ASSIGNMENT:
Whenever the word "document" turns up in a line of the data below, copy that line.

TASK INPUTS:

⟨

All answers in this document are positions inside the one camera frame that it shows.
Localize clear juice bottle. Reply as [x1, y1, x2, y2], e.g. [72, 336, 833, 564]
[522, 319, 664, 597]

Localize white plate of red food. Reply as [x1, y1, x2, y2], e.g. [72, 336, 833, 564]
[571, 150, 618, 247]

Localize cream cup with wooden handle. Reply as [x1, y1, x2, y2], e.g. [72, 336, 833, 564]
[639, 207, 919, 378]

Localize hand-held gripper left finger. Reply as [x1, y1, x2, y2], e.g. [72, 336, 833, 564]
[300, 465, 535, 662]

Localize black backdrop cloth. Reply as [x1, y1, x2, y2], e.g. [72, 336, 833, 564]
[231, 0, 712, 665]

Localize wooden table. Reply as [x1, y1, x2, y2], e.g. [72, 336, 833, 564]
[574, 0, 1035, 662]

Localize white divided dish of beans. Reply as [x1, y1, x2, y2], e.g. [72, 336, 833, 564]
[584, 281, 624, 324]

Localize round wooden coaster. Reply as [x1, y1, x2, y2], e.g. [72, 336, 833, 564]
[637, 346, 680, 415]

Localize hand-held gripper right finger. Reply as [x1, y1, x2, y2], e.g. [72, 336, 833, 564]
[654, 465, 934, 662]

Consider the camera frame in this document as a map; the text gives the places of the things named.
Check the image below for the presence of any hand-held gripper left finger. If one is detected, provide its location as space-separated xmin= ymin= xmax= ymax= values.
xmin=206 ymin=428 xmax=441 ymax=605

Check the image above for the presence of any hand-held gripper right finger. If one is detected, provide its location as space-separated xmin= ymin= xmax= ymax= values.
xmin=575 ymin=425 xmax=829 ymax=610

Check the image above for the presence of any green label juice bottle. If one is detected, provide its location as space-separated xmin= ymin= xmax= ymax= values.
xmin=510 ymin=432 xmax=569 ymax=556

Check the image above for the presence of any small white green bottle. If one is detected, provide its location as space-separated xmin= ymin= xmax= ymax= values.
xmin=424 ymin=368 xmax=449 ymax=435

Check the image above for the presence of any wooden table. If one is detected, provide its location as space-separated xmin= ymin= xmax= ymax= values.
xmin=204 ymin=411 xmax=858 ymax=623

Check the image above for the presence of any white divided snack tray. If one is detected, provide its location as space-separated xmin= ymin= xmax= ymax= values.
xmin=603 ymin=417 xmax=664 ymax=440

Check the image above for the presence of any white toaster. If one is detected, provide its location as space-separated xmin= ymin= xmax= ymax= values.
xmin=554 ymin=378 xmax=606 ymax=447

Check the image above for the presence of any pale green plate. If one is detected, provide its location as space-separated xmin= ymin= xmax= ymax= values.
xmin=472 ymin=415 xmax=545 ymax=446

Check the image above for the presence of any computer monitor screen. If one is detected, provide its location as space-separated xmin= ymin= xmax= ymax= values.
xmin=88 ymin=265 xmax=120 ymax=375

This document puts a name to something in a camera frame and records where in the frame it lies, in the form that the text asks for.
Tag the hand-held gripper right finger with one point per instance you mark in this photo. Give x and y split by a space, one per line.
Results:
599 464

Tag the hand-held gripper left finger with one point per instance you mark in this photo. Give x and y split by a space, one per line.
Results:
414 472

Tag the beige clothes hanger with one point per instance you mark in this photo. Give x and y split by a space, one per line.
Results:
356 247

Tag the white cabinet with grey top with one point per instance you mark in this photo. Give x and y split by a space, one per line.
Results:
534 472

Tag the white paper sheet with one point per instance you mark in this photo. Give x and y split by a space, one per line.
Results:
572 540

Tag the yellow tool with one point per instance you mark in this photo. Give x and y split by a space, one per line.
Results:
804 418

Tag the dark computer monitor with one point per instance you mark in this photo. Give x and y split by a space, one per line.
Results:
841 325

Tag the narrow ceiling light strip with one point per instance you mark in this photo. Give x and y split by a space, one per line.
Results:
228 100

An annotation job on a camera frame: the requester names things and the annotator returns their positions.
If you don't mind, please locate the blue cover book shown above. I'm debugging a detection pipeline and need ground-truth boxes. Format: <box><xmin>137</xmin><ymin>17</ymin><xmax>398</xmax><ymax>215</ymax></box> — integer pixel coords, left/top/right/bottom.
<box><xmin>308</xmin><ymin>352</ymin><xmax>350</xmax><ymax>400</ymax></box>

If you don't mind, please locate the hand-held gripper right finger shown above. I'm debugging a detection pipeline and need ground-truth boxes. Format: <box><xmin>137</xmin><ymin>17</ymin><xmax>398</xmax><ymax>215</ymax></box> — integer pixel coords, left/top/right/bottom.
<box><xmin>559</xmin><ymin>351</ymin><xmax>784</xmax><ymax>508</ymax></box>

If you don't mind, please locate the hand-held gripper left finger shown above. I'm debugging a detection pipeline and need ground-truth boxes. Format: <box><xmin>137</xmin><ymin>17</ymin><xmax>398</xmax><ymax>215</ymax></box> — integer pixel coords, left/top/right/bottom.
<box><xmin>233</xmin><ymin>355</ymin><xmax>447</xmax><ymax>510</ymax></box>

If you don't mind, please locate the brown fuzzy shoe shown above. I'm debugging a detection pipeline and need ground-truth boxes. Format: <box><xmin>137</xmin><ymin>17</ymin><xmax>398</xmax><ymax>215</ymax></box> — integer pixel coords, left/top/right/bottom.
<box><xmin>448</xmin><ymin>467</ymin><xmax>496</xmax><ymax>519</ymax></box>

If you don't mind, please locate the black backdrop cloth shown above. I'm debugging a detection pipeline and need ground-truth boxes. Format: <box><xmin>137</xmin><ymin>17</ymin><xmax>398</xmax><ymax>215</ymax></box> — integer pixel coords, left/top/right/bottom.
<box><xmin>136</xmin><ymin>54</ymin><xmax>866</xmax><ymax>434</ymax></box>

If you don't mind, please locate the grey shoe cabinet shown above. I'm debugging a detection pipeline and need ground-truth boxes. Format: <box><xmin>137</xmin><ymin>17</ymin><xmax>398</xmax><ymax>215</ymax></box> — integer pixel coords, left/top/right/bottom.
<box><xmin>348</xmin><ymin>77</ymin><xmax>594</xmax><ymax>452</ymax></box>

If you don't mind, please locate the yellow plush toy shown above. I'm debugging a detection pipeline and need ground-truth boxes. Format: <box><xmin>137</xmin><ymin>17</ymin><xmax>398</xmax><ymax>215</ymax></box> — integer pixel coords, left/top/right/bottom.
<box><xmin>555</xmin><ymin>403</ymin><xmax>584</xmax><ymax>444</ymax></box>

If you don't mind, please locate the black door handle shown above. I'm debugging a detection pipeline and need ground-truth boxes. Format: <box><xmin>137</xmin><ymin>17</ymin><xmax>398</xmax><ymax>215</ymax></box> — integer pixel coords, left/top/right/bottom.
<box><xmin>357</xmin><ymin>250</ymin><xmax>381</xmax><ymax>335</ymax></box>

⟩

EXERCISE OUTPUT:
All answers in this document are positions inside the one camera frame that it shows.
Consider the camera frame in this document as a map; the text gives the places of the things named.
This document puts a name to something in a camera frame and records where in the frame it lies, in the form that the text asks for.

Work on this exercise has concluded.